Yup.. Duck Au Jus - Ingredients: Duck, Water Sufficient for Processing, Animal Plasma, Guar Gum.

Bloody thickeners Batman!

Now the Canidae is pricey.  $3 per can may not sound so bad, but if you have your average 80 pound dog you will need to feed it 4 cans a day.  $12 a day to feed the dog.  Now if a dog eats 2-3% of his body weight in meat each day, our 80 pound dog is going to eat about 2 pounds of lamb, which Ms. X priced at the bulk goods store recently in the $4 per pound range.  Still cheaper than Canidae.   And please, the food quantity numbers are only to play the pricing games.  Ms. X is not advocating here any sort of feeding style.

Now just in case you are made of money, or you are caring for Leona Helmsley's dog (which only lived to 12, btw, despite being a small breed and having - one presumes - the most expensive food in the world), let's look at the upper echelon of canned foods.

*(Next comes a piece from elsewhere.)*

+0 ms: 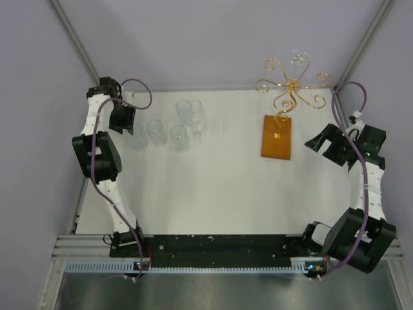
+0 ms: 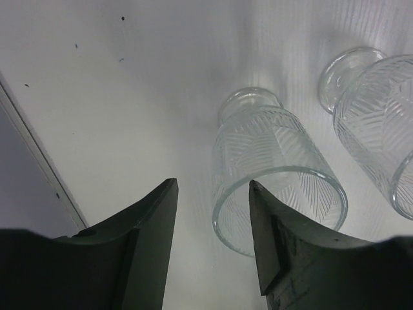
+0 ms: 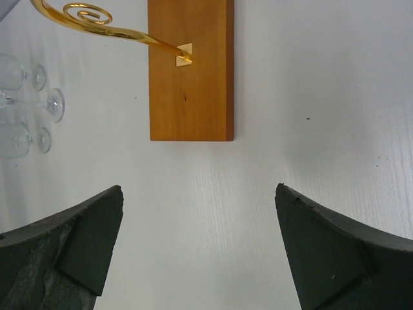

Addiction New Zealand Venison and Apples EntrĂ©e, $4 per 13.8 oz can on Amazon.  Ingredients?
Venison, Apples, Carrots, Potatoes, Peas, Carrageenan, Cassia Gums, Dried Seaweed Meal, Taurine, Calcium Carbonate, Choline Chloride, Zinc Sulphate, Ferrous Sulphate, Vitamin E Supplement, Copper Sulphate, Manganese Sulphate, Niacin Supplement, Sodium Selenite, Thiamine Mononitrate, Calcium Pantothenate, Vitamin A Supplement, Riboflavin Supplement, Calcium Iodate, Vitamin B12 Supplement, Pyridoxine Hydrochloride, Vitamin D3 Supplement, Folic Acid

Now I know there is probably not a dog alive that doesn't want to sink his fangs into some New Zealand deer (or bushtail, they offer that too, you know), but look at this for a second.  Just like we saw in the kibble realm, the more expensive the more it looks home made.  Deer meat, apples, carrots, potatoes and peas.  Stew's On!   Is it deer season yet?

What was that T.C. Hawley said?
The dog will thrive on any diet which will keep man healthy.